Taken together, we hypothesize that decreased arginine availability in the developing SHR kidney, which leads to NO deficiency preceding hypertension, is caused by a defect in the citrulline-arginine pathway, arginine reabsorption, or both. Hence, we investigated whether gene expression of enzymes related to the renal citrulline-arginine pathway or gene expression of transporters involved with arginine reabsorption was decreased in the developing SHR kidney. Furthermore, we measured renal and cardiac amino acid pools and NO in 2-week-old prehypertensive SHRs. Previously we observed that transient perinatal supplementation of SHRs with arginine, taurine, and vitamins C and E had a permanent antihypertensive effect.11 Accordingly, it is plausible that factors that support NO availability directly or indirectly by increasing arginine availability in the perinatal phase could decrease blood pressure later in life (reprogramming12). Therefore, our secondary hypothesis is that brief perinatal citrulline supplementation in SHRs corrects renal NO in the developing kidney and, hence, has long-term antihypertensive effects in conjunction with a shift of the renal vascular constrictor-dilator balance toward relaxation.
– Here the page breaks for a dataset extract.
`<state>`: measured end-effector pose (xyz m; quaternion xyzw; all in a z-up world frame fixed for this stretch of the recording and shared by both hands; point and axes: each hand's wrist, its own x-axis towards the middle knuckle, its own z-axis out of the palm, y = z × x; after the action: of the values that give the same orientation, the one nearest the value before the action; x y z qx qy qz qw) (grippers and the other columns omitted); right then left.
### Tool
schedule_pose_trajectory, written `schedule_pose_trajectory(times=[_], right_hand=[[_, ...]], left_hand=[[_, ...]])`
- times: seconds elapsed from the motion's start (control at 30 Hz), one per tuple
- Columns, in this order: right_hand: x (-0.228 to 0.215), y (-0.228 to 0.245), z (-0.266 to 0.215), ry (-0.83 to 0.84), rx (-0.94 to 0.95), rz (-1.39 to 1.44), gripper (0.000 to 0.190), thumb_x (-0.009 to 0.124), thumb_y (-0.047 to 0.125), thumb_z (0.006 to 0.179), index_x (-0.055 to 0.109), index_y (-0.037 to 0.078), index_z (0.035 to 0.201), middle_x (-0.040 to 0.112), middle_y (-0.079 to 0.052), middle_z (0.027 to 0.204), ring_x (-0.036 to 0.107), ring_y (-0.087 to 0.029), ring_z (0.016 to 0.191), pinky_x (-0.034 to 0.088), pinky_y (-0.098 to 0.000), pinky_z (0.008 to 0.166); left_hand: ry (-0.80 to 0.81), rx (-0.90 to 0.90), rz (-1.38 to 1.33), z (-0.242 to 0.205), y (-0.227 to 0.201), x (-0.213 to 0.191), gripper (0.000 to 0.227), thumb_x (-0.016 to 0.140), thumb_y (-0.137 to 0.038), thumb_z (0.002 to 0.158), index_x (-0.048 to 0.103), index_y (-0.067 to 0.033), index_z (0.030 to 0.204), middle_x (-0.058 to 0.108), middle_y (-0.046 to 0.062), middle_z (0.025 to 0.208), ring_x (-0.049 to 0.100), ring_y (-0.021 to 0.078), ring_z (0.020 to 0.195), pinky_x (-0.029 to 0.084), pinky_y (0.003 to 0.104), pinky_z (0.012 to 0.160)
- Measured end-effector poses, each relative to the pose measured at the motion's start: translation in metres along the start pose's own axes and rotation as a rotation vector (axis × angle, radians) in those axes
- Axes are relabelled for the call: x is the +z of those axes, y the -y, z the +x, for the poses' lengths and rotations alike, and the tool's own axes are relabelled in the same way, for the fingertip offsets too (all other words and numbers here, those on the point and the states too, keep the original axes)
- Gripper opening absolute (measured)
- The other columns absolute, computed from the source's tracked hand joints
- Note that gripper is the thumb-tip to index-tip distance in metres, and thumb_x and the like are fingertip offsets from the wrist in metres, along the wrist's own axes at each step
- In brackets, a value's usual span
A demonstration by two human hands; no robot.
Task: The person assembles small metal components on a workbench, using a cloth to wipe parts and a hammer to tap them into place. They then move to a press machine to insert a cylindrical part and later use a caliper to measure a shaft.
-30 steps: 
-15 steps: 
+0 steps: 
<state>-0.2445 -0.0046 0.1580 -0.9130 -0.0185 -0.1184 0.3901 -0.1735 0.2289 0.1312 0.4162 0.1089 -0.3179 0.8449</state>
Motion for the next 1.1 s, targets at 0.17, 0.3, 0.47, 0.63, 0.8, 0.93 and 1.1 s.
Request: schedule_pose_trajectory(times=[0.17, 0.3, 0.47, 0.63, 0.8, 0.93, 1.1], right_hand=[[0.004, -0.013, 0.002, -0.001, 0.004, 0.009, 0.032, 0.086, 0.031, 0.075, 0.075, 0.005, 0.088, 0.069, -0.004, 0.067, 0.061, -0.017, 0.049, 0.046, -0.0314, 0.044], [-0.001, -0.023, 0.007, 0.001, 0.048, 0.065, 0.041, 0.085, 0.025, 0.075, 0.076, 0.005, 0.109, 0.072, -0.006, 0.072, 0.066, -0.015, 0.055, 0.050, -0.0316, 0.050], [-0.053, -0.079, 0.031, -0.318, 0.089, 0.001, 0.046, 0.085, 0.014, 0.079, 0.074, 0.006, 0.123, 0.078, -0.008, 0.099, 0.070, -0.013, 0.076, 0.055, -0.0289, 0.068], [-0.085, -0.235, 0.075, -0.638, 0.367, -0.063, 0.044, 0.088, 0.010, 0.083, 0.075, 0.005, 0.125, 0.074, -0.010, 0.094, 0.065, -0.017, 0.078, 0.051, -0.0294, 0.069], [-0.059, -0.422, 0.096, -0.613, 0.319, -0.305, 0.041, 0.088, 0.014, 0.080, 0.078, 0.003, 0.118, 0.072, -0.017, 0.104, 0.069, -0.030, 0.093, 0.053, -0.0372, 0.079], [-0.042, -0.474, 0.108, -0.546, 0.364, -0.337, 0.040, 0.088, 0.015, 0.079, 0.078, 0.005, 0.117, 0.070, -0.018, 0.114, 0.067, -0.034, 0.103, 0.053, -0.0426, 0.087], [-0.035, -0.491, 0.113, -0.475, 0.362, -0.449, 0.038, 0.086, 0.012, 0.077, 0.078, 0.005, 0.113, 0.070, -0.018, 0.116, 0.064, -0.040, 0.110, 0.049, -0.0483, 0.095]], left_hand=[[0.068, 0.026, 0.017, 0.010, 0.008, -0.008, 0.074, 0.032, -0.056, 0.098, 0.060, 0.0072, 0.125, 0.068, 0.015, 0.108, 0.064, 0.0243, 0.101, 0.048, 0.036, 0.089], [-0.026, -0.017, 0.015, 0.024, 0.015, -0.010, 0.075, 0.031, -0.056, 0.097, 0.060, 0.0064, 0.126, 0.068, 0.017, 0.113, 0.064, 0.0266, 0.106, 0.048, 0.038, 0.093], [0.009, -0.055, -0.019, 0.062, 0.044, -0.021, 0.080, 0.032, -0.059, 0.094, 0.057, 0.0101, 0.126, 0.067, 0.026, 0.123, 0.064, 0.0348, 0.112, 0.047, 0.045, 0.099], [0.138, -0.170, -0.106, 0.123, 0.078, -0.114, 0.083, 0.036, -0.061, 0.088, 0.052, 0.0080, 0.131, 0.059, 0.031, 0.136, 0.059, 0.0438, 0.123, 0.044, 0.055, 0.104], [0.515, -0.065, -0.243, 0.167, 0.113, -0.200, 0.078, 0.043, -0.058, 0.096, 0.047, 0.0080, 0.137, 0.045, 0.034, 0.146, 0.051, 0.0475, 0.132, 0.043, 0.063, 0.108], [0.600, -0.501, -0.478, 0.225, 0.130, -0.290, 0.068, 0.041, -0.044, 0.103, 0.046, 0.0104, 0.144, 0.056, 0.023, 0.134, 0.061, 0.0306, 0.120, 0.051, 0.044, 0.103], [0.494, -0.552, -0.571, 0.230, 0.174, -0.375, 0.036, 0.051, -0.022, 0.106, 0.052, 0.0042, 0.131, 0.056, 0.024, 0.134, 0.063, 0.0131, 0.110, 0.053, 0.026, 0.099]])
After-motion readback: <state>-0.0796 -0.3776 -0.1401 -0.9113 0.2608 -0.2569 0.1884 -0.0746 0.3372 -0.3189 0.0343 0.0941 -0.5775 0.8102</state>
From day 7 of gestation, SHR dams and their offspring received either tap water (SHR) or citrulline in drinking water (2.5 g/L) until 6 weeks of age (SHRcitr). Pups were weaned at 4 weeks. The number of rats and litters in each group is presented in the tables and figure legends.
Renal NO Content at 2 Weeks
To determine tissue NO content, we modified a previously described protocol.13 Figure 1 represents a schematic cartoon of the protocol. We injected 2-week-old female SHRs, SHRcitrs, and WKY rats with a mixture of 37.5 mg/kg of FeSO4·7H2O and 190 mg/kg of sodium citrate SC and with 500 mg/kg of Na-DETC IP. The hydrophobic FE2+-(DETC)2 complex associates with cell membranes and traps NO trafficking into or out of cells resulting in the formation of paramagnetic mononitrosyl-iron complexes with DETC. After 30 minutes, rats were anesthetized with sodium pentobarbital (60 mg/kg) and whole-body perfused with saline for 3 minutes. Kidney and heart samples were halved, placed in a plastic syringe with HEPES buffer (150 mmol/L; pH 7.4), snap-frozen in liquid nitrogen, and subjected to electron paramagnetic resonance (EPR) spectroscopy.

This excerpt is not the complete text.